Rompre les frontières de l’individualisme grâce au confinement
Published on
20 April 2020

Taxées de bien des maux – notamment de rompre le lien social –, les technologies de l’information et de la communication nourrissent en cette période de confinement nos besoins fondamentaux d’interactions sociales. Et font la preuve (s’il en faut) de leur grande utilité sociale… Portrait d’une réhabilitation.

Entretien avec Caroline Cuny, docteure en psychologie cognitive, HDR, et enseignante-chercheure au département marketing de Grenoble Ecole de Management. Avec Marianela Fornerino et Mathieu Pinelli, enseignants-chercheurs à GEM, elle est co-auteure d'un article paru dans The Conversation, en mars 2020, qui est intitulé : Rester chez soi et rompre avec l'individualisme ambiant.

Les mesures de confinement pouvaient faire craindre un repli sur soi et sur la sphère intime. Mais il n'en n'est rien pour nombre d'entre nous. Quelles sont vos observations depuis le début du confinement, en France ?

Le premier constat est qu'en cette période de confinement, nous avons eu d'emblée l'idée de « l'hyper-connexion ». Sauf qu'il se passe quelque chose de l'ordre de la privation et de la frustration à interagir uniquement via les réseaux sociaux. Ce phénomène de privation accroît d'autant plus le besoin d'interactions sociales.

Ainsi, les manifestations de solidarité sur le terrain se sont organisées, très vite, à l'échelle individuelle et collective, hors des réseaux sociaux. Nous constatons que le confinement actuel, qui menace nos besoins d'interactions sociales, nous pousse à inventer de nouvelles façons de faire et à retrouver des gestes solidaires d'autant. En témoigne, par exemple, l'aide spontanée proposée à nos voisins fragilisés, dont nos aînés, les plus vulnérables. En témoignent aussi toutes les manifestations de solidarité à l'attention du personnel soignant. Les outils numériques nous ont bien sûr aidés à lancer des appels à la confection de masques de protection, mais aussi à donner des idées d'activités pour les enfants et leurs parents. Sans compter les « apéro virtuels »… Mais ce qui prime, c'est que l'ensemble de ces manifestations génère un sentiment puissant de « présence sociale ».
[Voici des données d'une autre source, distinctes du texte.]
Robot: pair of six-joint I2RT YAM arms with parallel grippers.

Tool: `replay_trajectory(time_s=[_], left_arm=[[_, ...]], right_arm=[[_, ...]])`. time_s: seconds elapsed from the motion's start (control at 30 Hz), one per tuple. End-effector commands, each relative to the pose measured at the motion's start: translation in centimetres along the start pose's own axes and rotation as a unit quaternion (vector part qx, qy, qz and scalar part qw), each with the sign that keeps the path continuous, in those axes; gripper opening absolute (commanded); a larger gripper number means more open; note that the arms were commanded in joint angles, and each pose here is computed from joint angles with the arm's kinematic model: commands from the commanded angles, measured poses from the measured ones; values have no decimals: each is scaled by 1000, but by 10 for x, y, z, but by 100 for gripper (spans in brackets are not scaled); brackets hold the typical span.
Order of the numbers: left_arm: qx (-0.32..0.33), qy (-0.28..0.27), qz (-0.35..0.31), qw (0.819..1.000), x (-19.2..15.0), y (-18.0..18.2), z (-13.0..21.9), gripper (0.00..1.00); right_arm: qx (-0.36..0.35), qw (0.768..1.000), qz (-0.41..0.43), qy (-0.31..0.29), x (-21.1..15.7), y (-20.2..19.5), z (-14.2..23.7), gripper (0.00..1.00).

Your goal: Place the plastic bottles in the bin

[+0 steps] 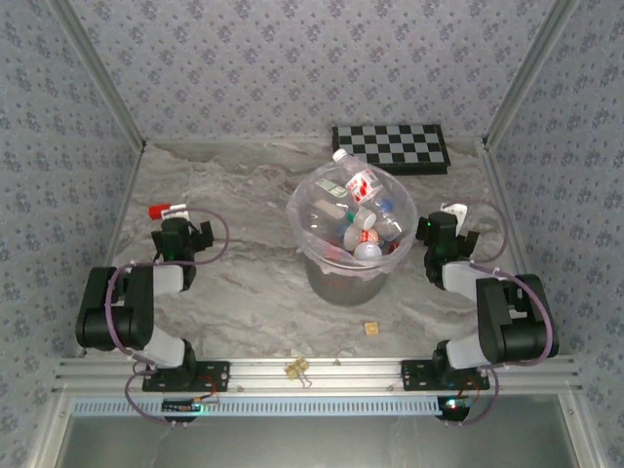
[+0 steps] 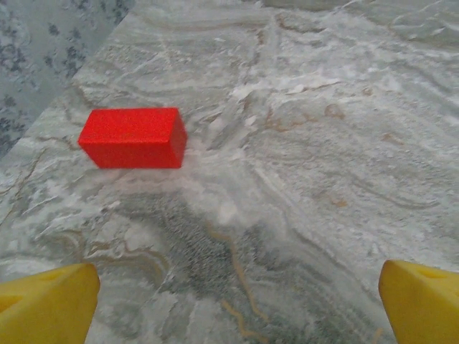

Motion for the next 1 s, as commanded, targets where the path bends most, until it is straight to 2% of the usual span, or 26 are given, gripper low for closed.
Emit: replay_trajectory(time_s=[0.0, 0.03, 0.1, 0.3, 0.37, 0.43, 0.5, 0.53, 0.97], left_arm=[[-30, -53, -4, 998, 4, -5, 0, 100], [-28, -67, -6, 997, 5, -6, 0, 100], [-28, -58, -12, 998, 5, -8, 1, 100], [-25, -60, -13, 998, 5, -8, 1, 100], [-24, -64, -21, 997, 4, -11, 3, 100], [-20, -72, -26, 997, 4, -13, 6, 100], [-18, -65, -19, 998, 6, -11, 3, 100], [-20, -59, -12, 998, 6, -9, 1, 100], [-26, -56, -5, 998, 5, -6, 0, 100]], right_arm=[[15, 998, 15, -56, 6, -2, -5, 100], [22, 999, 2, -33, 2, -1, -4, 100], [47, 997, 22, -53, 0, 3, -2, 100], [100, 993, 27, -48, -8, 4, -1, 100], [101, 991, 30, -81, -13, 3, -8, 100], [94, 995, 9, -26, -13, 1, -8, 100], [94, 994, 20, -49, -10, -1, -12, 100], [96, 995, 16, -35, -9, -1, -11, 100], [96, 994, 24, -40, -9, 0, -11, 100]])
Point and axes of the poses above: each hand's point on the last joint's axis, 136 mm out from that joint toward the fingers, its own z axis back along the fingers, its own y axis along the line the jaws close on, x = y × z, the point moved 10 cm from there along z, back along the fingers, and after that the axes turned 10 degrees about -z, right-handed, at the moved point
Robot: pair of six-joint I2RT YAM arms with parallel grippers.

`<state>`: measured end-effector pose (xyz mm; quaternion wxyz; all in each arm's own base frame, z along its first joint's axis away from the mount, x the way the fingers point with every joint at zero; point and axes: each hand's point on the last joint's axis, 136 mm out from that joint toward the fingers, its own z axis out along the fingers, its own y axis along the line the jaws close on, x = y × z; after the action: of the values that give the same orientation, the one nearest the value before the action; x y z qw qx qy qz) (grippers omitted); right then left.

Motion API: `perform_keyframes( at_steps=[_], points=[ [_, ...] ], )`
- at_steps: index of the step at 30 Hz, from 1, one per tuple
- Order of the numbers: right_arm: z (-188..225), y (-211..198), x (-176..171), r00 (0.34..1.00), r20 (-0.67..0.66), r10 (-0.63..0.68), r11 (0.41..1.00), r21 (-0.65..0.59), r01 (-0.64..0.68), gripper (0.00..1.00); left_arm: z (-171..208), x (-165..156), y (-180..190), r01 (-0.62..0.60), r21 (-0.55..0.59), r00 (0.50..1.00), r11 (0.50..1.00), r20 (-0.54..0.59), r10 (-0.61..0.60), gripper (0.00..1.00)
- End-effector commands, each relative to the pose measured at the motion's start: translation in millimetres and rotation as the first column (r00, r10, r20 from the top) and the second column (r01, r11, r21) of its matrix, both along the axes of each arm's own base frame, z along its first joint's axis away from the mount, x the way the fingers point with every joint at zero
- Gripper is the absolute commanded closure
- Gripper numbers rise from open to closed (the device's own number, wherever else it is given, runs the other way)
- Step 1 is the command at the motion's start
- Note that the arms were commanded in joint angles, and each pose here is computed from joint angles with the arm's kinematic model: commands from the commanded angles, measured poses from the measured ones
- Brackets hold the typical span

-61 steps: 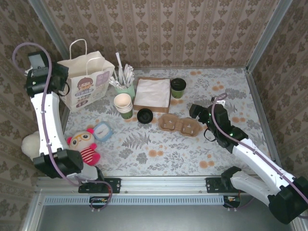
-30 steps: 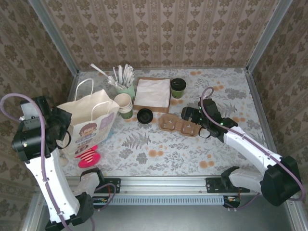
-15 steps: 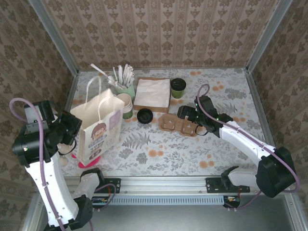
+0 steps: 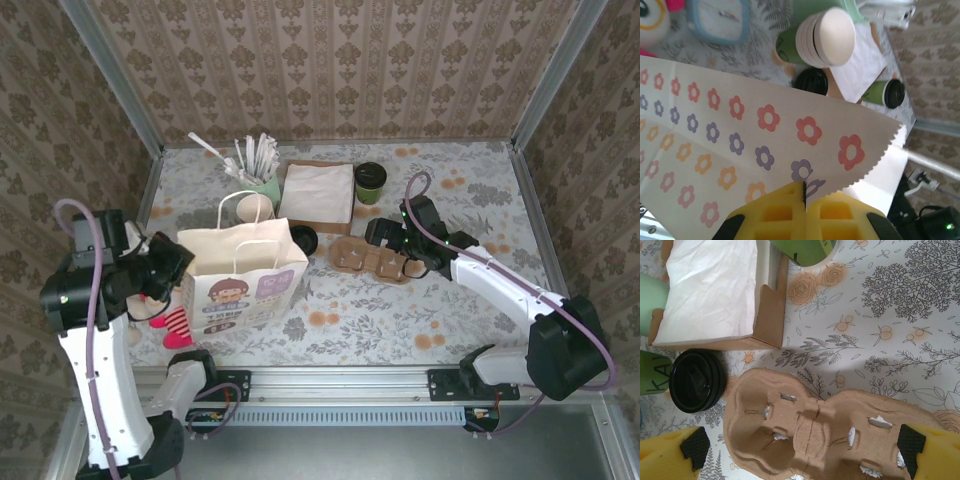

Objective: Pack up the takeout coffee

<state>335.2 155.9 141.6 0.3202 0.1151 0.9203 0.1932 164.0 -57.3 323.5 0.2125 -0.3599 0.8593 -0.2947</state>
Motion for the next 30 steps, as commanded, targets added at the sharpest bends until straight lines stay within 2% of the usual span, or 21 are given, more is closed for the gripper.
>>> perform_keyframes(
  at_steps=[1,8,15,20,24,30],
  points=[
    [5.0,5.5,-1.5,1.0,-0.016,0.01,1.0,0.015,-0.009,0.0,-3.2,17.1,-15.5,0.033,-0.037,0.998,0.999,0.045,-0.032,1.0],
    [2.0,9.8,-8.1,0.999,-0.039,0.036,0.999,0.011,-0.035,0.0,-48.5,28.0,-43.8,0.141,0.004,0.989,0.99,-0.038,-0.141,1.0],
    [-7.8,23.2,-20.2,0.985,-0.126,0.118,0.992,-0.026,-0.122,0.0,-55.5,30.2,-56.3,0.268,0.06,0.962,0.962,-0.073,-0.263,1.0],
    [-32.2,19.4,-21.5,0.976,-0.218,-0.014,0.986,-0.167,-0.023,0.01,-68.7,32.3,-68.6,0.354,0.074,0.933,0.932,-0.101,-0.346,1.0],
    [-49.7,18.6,-17.7,0.968,-0.238,-0.081,0.973,-0.231,0.024,0.09,-71.6,34.6,-72.9,0.396,0.113,0.917,0.911,-0.102,-0.386,1.0],
    [-72.2,23.8,-14.3,0.955,-0.28,-0.099,0.96,-0.28,0.017,0.13,-74.1,38.2,-83.9,0.466,0.168,0.885,0.869,-0.095,-0.456,0.95]
  ],
)
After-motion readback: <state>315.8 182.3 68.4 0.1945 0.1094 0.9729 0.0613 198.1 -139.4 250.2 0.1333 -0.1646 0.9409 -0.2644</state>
Justement, vous soulignez l'importance d'éprouver ce sentiment de « présence sociale » en période de confinement. Quelle est votre analyse ?

Le sentiment de présence sociale en ligne, c'est l'idée de se sentir en lien, dans une relation d'intimité avec une personne réelle. La présence sociale comprend deux éléments principaux : l'intimité et l'immédiateté. Ainsi, le partage d'expériences, via les interfaces numériques, alimente le sentiment de présence sociale. Différentes études montrent que la présence sociale en ligne est associée à l'attraction, la confiance et au plaisir. C'est la capacité à donner de la force à une expérience d'échanges, par exemple avec l'utilisation de la vidéo. Le contact est plus intense. C'est le cas des activités d'enseignement à distance, des récits en ligne d'artistes et des vidéo-conférences animées par divers intellectuels. Ce qui est important, c'est d'interagir en « live » : l'interaction passe par une présence « physique » et en temps réel. Le véritable enjeu, en cette période de confinement, est de se sentir en contact. Cela accroît le niveau de confiance et de satisfaction lors des échanges. Enfin, nous avions perdu l'idée que les activités numériques nous permettent de partager tout à fait librement, sans publicités attachées à une page Facebook, ou à un compte Instagram…

Qu'en est-il, selon vous, du phénomène tant décrié de l'hyper-connexion dans cette période de confinement ?

Notre cerveau nécessite des moments hors-connexion en période de confinement. A savoir, des moments de calme, où l'esprit vagabonde ; des moments que l'on s'accorde pour laisser notre regard embrasser l'extérieur avec, lorsque c'est possible, un contact visuel apaisant avec la nature… Car, de fait, notre cerveau est hyper curieux et, en période d'isolement, le risque encouru est également de nous épuiser ! Un danger est de voir nos émotions négatives « charger » notre mental. Il est donc tout aussi important actuellement de se déconnecter, en particulier pour les personnes confinées seules à leur domicile et d'orienter ce mental vers des sensations naturelles et agréables, réelles et ressenties physiquement, ou imaginées. De même, les parents doivent absolument imposer à leurs enfants des moments de déconnexion.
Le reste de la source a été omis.